**Exercise goal**
Please transcribe exactly, and only, the lines of the data below between the line holding "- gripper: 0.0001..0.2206" and the line holding "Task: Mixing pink", inclusive.

**Dataset records**
■ ■ ■ ■ ■

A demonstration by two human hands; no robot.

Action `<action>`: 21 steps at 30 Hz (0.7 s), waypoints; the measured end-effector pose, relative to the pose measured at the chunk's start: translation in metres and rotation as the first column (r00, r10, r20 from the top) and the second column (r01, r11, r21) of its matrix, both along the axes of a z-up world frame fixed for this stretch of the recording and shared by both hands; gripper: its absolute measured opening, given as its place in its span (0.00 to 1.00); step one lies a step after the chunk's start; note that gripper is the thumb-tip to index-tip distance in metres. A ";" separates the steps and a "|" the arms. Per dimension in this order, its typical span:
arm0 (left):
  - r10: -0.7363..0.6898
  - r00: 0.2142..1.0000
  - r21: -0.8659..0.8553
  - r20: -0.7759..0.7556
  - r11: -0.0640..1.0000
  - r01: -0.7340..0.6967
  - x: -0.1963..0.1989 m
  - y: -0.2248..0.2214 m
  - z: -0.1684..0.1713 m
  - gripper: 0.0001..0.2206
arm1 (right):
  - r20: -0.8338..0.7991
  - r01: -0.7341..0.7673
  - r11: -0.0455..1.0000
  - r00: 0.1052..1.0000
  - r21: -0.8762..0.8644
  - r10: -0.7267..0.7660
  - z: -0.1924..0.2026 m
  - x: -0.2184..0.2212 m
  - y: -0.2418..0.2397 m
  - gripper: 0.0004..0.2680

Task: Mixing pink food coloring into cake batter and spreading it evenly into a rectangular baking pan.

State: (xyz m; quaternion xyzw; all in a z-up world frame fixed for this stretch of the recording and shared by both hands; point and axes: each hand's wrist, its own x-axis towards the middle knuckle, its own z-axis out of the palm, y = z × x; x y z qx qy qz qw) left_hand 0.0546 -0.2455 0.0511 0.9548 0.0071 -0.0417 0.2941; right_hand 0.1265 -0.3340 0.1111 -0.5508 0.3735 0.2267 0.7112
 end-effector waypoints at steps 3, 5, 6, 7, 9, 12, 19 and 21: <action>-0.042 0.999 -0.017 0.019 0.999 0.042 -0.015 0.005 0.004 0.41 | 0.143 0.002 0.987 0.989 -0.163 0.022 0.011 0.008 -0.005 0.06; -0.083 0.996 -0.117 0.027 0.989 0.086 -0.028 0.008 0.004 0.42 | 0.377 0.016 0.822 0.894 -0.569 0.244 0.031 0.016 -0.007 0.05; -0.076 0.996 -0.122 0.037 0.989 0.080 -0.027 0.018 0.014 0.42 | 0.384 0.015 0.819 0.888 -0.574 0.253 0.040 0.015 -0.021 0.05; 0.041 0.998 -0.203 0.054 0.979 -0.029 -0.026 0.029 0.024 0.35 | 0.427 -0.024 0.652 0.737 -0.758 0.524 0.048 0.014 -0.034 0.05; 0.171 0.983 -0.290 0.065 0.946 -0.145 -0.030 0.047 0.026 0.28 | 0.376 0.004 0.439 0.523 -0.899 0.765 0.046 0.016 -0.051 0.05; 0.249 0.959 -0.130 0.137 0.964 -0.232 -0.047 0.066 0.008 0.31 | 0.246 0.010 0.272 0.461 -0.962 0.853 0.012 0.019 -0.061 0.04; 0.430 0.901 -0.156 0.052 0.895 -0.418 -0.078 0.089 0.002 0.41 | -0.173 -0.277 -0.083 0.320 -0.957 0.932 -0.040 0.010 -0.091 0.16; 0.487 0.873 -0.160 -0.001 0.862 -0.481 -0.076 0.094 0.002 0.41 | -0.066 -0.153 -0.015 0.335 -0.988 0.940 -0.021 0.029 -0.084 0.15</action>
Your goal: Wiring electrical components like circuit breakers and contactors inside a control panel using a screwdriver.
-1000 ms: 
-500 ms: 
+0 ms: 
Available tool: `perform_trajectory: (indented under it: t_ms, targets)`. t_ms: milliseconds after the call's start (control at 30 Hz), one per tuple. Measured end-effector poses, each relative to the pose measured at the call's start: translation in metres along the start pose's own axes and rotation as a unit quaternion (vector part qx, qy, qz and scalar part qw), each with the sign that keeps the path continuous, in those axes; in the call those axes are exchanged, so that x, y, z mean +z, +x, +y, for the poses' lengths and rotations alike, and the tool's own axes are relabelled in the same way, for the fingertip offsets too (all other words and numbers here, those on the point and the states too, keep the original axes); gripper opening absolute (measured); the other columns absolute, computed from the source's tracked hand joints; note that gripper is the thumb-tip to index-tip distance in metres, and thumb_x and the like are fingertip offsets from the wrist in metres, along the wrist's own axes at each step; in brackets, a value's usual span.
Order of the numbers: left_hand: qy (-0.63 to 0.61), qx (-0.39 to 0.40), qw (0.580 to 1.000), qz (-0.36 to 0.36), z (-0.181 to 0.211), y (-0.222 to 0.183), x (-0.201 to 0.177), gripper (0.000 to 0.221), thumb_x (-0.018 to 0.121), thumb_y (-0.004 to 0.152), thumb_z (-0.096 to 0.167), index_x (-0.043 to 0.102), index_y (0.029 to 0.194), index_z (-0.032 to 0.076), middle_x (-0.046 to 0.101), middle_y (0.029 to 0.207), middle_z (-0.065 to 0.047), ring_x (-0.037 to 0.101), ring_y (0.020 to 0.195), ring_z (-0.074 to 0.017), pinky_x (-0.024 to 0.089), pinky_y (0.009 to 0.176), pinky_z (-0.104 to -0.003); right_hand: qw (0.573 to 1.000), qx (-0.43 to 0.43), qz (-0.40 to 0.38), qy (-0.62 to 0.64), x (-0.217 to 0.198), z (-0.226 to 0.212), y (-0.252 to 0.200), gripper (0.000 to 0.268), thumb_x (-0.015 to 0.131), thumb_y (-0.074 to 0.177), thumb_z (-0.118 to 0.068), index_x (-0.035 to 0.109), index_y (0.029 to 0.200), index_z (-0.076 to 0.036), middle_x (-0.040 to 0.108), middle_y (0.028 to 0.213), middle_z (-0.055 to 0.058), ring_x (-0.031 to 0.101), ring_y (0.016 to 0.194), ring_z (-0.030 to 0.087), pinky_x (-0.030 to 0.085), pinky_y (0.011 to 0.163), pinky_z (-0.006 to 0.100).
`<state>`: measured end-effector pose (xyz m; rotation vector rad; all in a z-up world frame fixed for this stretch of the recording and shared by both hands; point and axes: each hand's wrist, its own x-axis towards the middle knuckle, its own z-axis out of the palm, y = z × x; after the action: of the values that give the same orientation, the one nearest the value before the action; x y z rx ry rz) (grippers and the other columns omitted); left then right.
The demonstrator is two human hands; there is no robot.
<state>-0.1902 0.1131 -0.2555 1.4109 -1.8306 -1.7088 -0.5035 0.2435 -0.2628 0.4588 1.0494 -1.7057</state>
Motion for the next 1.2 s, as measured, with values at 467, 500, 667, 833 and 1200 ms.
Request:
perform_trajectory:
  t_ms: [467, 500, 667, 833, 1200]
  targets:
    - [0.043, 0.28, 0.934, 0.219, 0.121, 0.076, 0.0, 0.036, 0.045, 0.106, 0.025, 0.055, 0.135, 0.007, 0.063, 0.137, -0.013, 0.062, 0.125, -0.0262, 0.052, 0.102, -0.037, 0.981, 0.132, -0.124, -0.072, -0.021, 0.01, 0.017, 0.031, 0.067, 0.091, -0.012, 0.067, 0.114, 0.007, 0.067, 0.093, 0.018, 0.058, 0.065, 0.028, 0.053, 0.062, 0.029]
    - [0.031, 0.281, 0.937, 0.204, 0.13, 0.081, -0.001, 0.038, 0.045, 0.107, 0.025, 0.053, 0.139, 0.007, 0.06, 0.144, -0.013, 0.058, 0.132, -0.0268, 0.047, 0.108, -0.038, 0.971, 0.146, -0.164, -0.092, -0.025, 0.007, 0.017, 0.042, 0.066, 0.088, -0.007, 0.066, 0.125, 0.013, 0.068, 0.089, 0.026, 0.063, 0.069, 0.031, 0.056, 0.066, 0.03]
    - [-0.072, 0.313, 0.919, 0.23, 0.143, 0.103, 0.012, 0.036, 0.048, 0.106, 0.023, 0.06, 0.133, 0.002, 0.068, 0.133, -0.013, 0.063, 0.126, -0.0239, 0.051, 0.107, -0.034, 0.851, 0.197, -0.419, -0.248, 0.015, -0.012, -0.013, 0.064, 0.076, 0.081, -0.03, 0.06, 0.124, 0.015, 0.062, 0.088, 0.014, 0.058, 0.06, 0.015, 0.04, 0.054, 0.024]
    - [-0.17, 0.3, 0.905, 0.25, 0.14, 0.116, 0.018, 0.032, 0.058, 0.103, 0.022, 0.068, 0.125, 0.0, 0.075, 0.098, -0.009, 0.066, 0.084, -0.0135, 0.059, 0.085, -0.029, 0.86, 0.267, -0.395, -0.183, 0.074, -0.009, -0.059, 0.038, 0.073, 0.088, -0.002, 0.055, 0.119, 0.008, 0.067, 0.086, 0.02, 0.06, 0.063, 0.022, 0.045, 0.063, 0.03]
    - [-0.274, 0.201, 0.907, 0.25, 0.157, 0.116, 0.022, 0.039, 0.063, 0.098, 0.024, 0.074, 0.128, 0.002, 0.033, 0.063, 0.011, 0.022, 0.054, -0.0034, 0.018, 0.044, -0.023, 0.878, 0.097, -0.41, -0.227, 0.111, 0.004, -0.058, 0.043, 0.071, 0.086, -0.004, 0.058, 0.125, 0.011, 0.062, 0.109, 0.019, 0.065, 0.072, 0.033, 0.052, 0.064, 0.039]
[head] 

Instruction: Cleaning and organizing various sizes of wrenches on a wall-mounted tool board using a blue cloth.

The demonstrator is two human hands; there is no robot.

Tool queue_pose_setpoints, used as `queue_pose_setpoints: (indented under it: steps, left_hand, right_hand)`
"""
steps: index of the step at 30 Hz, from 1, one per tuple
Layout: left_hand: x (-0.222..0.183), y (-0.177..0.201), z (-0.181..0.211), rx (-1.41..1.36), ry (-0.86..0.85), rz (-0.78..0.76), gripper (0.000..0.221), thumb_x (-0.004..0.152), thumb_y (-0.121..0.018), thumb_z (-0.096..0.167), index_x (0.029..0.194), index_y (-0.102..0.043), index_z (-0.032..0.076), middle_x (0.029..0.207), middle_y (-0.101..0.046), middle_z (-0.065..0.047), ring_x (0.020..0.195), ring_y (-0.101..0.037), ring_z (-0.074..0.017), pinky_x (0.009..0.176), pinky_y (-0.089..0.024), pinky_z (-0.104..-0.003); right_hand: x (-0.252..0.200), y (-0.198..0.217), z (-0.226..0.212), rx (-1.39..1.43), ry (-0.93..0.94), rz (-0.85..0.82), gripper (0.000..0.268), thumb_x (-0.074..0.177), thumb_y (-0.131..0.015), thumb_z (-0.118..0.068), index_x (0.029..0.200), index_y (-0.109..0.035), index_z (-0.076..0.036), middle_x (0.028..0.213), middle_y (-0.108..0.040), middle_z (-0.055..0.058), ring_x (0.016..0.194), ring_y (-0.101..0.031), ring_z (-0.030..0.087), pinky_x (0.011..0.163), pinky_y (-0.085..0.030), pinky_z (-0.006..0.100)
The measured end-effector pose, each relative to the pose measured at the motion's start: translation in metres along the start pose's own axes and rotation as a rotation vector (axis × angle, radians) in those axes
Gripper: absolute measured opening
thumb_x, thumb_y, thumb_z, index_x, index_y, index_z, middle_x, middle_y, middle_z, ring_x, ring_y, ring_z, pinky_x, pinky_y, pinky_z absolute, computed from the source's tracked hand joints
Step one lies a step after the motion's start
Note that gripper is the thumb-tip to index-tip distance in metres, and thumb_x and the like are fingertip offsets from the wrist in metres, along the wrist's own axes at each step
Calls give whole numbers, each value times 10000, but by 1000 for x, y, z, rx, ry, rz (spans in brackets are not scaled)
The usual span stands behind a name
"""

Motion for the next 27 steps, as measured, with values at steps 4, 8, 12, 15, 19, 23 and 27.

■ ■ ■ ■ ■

**Output for this task**
  - gripper: 0.0001..0.2206
arm1 (right):
  - r20: -0.8338..0.7991
  - r01: -0.7341..0.7673
  - r11: -0.0455..1.0000
  - r00: 0.1052..1.0000
  - r21: -0.8762..0.8644
  - r10: -0.7267..0.7660
  - z: -0.1924..0.2026 m
  - x: -0.2184..0.2212 m
  - y: -0.2418..0.2397 m
  - gripper: 0.0004..0.2680

Task: Mixing pink food coloring into cake batter and spreading it evenly into a rectangular baking pan.

Here the output is complete.